Tattoo artist Walter Meyerle got a 15-year-old Yardley girl pregnant and sexually assaulted a 13-year-old girl and her 8-year-old brother during sleepovers at his Bristol Borough home, according to accounts presented Wednesday in Bucks County Court.
Meyerle, 35, of Falls Township, had sex with the Yardley girl over a five-month period in 2002 and raped her after she ended the relationship, according to her account.
After the alleged rape, he told her “she’d have a surprise in nine months,” according to the account read by Assistant District Attorney Jennifer Schorn on the third day of Meyerle’s child sex-assault trial.
Meyerle is charged with about 200 sex crimes against 15 children ages 4 to 17. If convicted of the alleged assaults over 13 years, starting in 1998, he could face more than 150 years in prison.
In the case of the Yardley girl, she cried during the alleged rape, and Meyerle said her “tears were sexy” and “turned him on,” according to her account.
About eight weeks later, the girl suffered from morning sickness, missed school and told her mother, who gave her a pregnancy test. She had an abortion at the Women’s Center in Philadelphia, according to the account.
The girl could not say whether she became pregnant as a result of the alleged rape or from intercourse she had with Meyerle during their relationship, Schorn said. They had sex 15 to 20 times during the five months.
Then Meyerele “turned weird,” demanding the girl and her girlfriend have phone sex with him more than 10 times and threatening to kill them if they didn’t do it, she told police in the account. He also ordered her to have phone sex with her father, she said.
She and the girlfriend pretended to have phone sex with Meyerle, and she was able to avoid involving he father, according to her account. When Meyerle threatened the girls, they would block their door with furniture to keep him out, she said.
Meyerle eventually stopped calling her, but they met at a party in Croydon, where he allegedly raped her.
In 2000, Meyerle started assaulting a 13-year-old Bristol Borough girl and her 8-year-old brother after their grandmother died, according to their accounts. The grandmother had been raising the girl and her three young brothers, and the children began hanging out at Meyerle’s house on Jefferson Avenue.
According to the accounts of the girl and the brother:
Meyerle would drive the boy around in his monster truck, and he had video games in his house — it was “everything a young boy could want.”
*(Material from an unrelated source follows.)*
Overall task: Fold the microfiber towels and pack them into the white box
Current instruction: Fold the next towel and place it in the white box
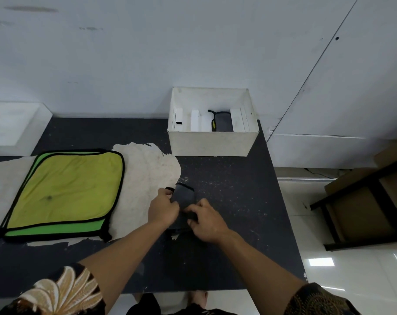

The children would sleep over, and Meyerle awakened the boy at least four times by sexually assaulting him. The boy pretended to sleep, and he didn’t tell anyone about the attacks for eight years.
After a few weeks, Meyerle invited only the girl to spend weekends. For 18 months, she spent most weekends at Meyerle’s house and was assaulted almost every time.
He would awaken her by whispering, “Your’re pretty” in her ear. The assaults started with fondling and sexual touching, with him telling her, “All girls do this.”
After a few weeks, the attacks turned to oral sex, and then to intercourse.
Meyerle threatened to hurt her brothers if she refused his advances, and said no one would believe her if she tried to report him.
She didn’t want to go to his house, but her parents told her “it was good to get out” and “she would have a good time.”
Her older brother told police that Meyerle talked to him about brothers and sisters having sex and tried to talk him into having sex with his sister, according to his account.
The brother refused, but Meyerle eventually convinced him that it was “OK.”
Meyerle is charged with rape, involuntary deviate sexual intercourse, unlawful contact with minors, aggravated indecent assault, sexual assault, and statutory sexual assault, all felonies. He also faces dozens of misdemeanor charges.
He waived his right to a jury trial, and his two court-appointed lawyers have stipulated that the prosecution’s accounts accurately represent the witnesses’ testimony, though not the factual accuracy of events. The defense retains the right to challenge the accounts during the trial and on appeal.
The alleged victims’ names were presented in court but are being withheld by The Inquirer.
Because a jury trial was waived, Judge Diane E. Gibbons reversed an earlier ruling and will consider charges that Meyerle allegedly plotted to break out of the county prison, where he has been held since March 17.
The prosecution is expected to wrap up its case Thursday.